Particularly good at work, where people could approach his office and see the
panel exposed on his back facing them: "Ask Again Later", for example.
His buddies would ask his coat questions and joggle him around a little,
thinking themselves humorous, whereupon Mike would touch the button to
mix the coat all up, and everyone would be rapt waiting for their answer.
They soon tired of this, and stole his coat and sold him into slavery in Egypt.

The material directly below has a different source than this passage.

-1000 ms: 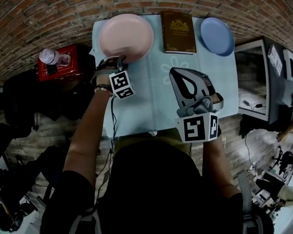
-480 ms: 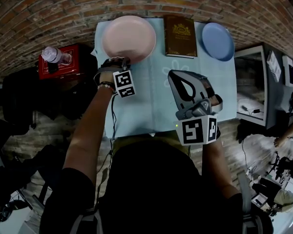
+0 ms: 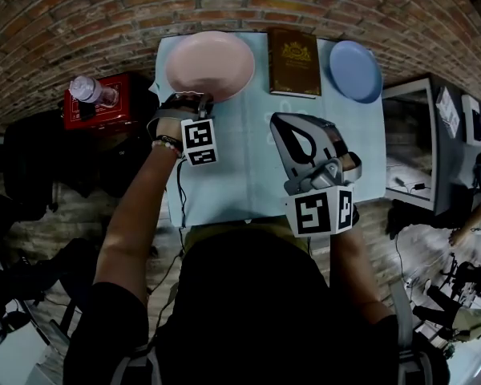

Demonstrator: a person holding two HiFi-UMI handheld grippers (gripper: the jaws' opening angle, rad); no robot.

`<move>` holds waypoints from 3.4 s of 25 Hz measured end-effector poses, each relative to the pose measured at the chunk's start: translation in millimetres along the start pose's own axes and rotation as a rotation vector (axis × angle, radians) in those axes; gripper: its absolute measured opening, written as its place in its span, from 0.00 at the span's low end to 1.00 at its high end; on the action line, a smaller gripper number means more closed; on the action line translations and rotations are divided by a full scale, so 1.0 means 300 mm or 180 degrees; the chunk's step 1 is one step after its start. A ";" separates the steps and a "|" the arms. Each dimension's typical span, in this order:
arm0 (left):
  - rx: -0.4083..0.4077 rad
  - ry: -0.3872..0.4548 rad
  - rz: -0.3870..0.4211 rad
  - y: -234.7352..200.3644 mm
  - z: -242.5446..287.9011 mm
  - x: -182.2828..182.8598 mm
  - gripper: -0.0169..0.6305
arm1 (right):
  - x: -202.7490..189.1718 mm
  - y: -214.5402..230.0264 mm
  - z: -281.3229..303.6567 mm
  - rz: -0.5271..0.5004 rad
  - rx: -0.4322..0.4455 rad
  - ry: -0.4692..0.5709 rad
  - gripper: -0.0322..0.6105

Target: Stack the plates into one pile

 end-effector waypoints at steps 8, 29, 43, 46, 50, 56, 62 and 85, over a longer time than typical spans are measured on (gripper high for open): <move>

Wilhelmina Psychowksi had a Paris Hilton coat. It was of vatgrown skin,
shiny like vinyl with preprogrammed tan, jiggling tiny boobies,
frighteningly insubstantial angular bottom, legs long and awkward as a
newborn colt. If you squeezed its nipple, it said "That's hot." If you
pinched its bum it'd go, "Oh vomit." At regular intervals it advertised
a product from the Paris Hilton empire: skin products, hair products,
Paris's new pink hotels. The advertisements appeared on the broadest
part of the coat's body, the back & shoulders, winking like an old EAT
AT JOE'S sign. But sometimes they'd show up like tattoos on other more
secret crevices in the coat. The people on their knees peering...that
kind of thing made it unpleasant to wear the coat, so Wilhelmina
donated it to a pediatric burn unit. And though the doctors
retrovirused out the ads, they still sporadically appear...garbled &
distorted, nonsensical shapes.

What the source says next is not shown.